Sororal, 2018, 13′

En 2013, Claire Renier commence à photographier les cabines téléphoniques à Paris, en banlieue, en province et à l’étranger. Elle se rend compte progressivement que celles-ci sont en train de disparaître.
Après avoir réalisé une série de photos de cabines à Paris, en province, puis à à l’étranger, elle imagine un film. Elle fait appel au musicien Frédéric Nogray pour la musique, qui crée une musique minimaliste et concrète.
Le film Sororal plonge le spectateur dans une traversée méditative et une réflexion sur notre société.

Sororal

Pièce chorégraphique

Une projection de photographies de cabines téléphoniques. Un corps dans l’espace.
Immobile. Les yeux fermés. Le film a démarré.
Succession des cabines. On entend le bruit de la ville. Un son rémanent. Elle ouvre les yeux. Elle ne bouge toujours pas. Elle fait bloc. Elle regarde devant elle, au loin. Que voit-elle ? On regarde ces objets qui se succèdent. Les cabines qui ont disparu. On a soudain une hésitation, qui regarder, quoi regarder. Les cabines se succèdent et on surveille le corps du coin de l’oeil, voir si ça a bougé de ce côté-là.
Elle pivote sur le côté droit. Elle regarde à son tour les cabines. On les regarde ensemble. Corps – totem qui fait face à d’autres corps, transparents.
Présences qui se frottent. Marche vers le mur, juste à côté des cabines. Tout contre. Des sculptures. Se poser contre le mur. Appui. Mouvement qui vient du fond du corps. Susciter l’envie de se mouvoir, d’engager le mouvement.

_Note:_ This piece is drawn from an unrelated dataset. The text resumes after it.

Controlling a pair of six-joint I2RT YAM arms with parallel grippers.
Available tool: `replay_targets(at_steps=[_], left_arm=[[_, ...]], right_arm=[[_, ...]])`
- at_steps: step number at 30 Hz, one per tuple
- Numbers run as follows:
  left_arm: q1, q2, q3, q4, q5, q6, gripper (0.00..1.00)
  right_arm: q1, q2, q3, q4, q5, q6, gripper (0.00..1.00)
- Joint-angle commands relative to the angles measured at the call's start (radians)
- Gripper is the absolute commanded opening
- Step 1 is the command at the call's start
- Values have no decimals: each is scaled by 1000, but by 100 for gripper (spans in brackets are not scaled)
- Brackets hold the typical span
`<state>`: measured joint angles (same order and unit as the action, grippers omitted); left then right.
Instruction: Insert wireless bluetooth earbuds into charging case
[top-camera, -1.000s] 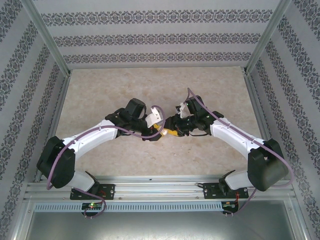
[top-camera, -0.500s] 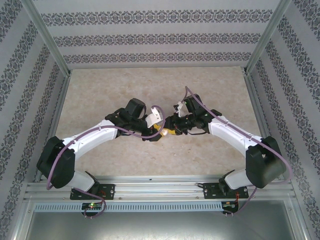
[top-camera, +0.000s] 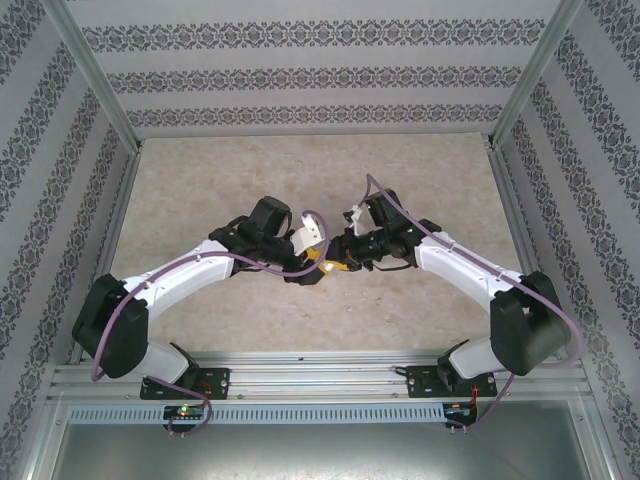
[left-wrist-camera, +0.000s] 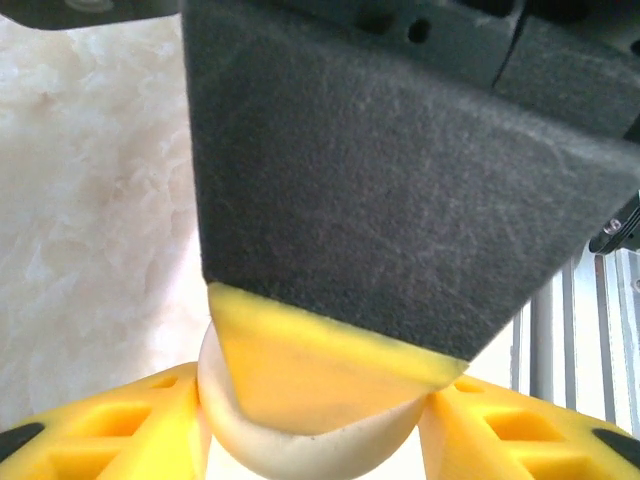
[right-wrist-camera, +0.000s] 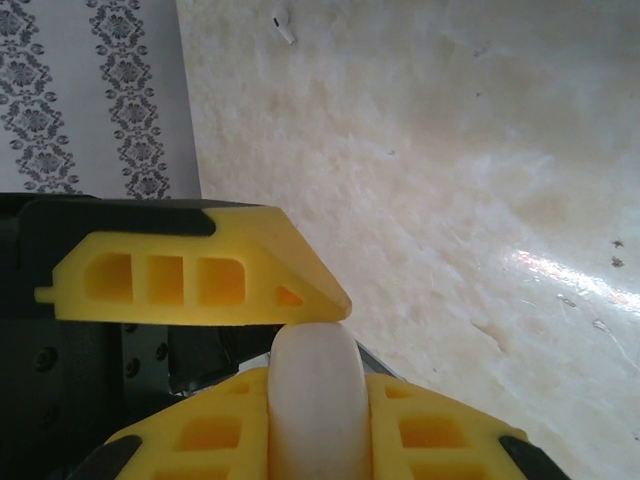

Le diamant, 2014, 45 minutes

Le fil conducteur de ce film est un voyage, celui de la réalisatrice Claire et son père, Jean Renier, en 2003 sur un voilier aux Antilles.
Ils y ont vécu en famille avec la mère de Claire, Francine, de 1975 à 1979.
En rejoignant son père aux Antilles, Claire n’avait pas prévu au départ de faire un film. Au retour, en regardant les images récoltées pendant cette traversée, les siennes et celles de son père, l’envie lui est venue d’en réaliser un. PLusieurs choses se mêlent dans ce film : le récit en voix off de ces « retrouvailles », le retour sur des lieux de l’enfance, le rapport au paysage. Ce film nous invite à une expérience, et à porter à un regard sur le rôle de la caméra…Comment s’immisce-t-elle? Comment induit-elle une distance ou une proximité face aux événements? Enfin, comment peut-elle être aussi un moyen de se reconnecter au monde…

Projection


Festival du film de famille, Espace 1789, Saint-Ouen, 29 novembre 2014.

Polygone étoilé, avec l’association Film Flamme, décembre 2014, Marseille.

Café-Ciné #11, le 13 mars 2015, Projection-rencontre à 18H30 organisée par l’association La Petite Lanterne, Hôtel Arc-en-Ciel, Les Sables d’Olonne.

Ciné-jardin, le 8 juillet 2016, organisée par Régine Felgden, L’Usine, Montreuil.

Snaking, vidéo, son, couleur, 2008

Vidéo, son, 3’15

« Snaking » (action de serpenter) met en scène mon action de ramper sur le terrain de la petite ceinture à Paris, la caméra à la main. Vidéo qui se rapproche de la performance.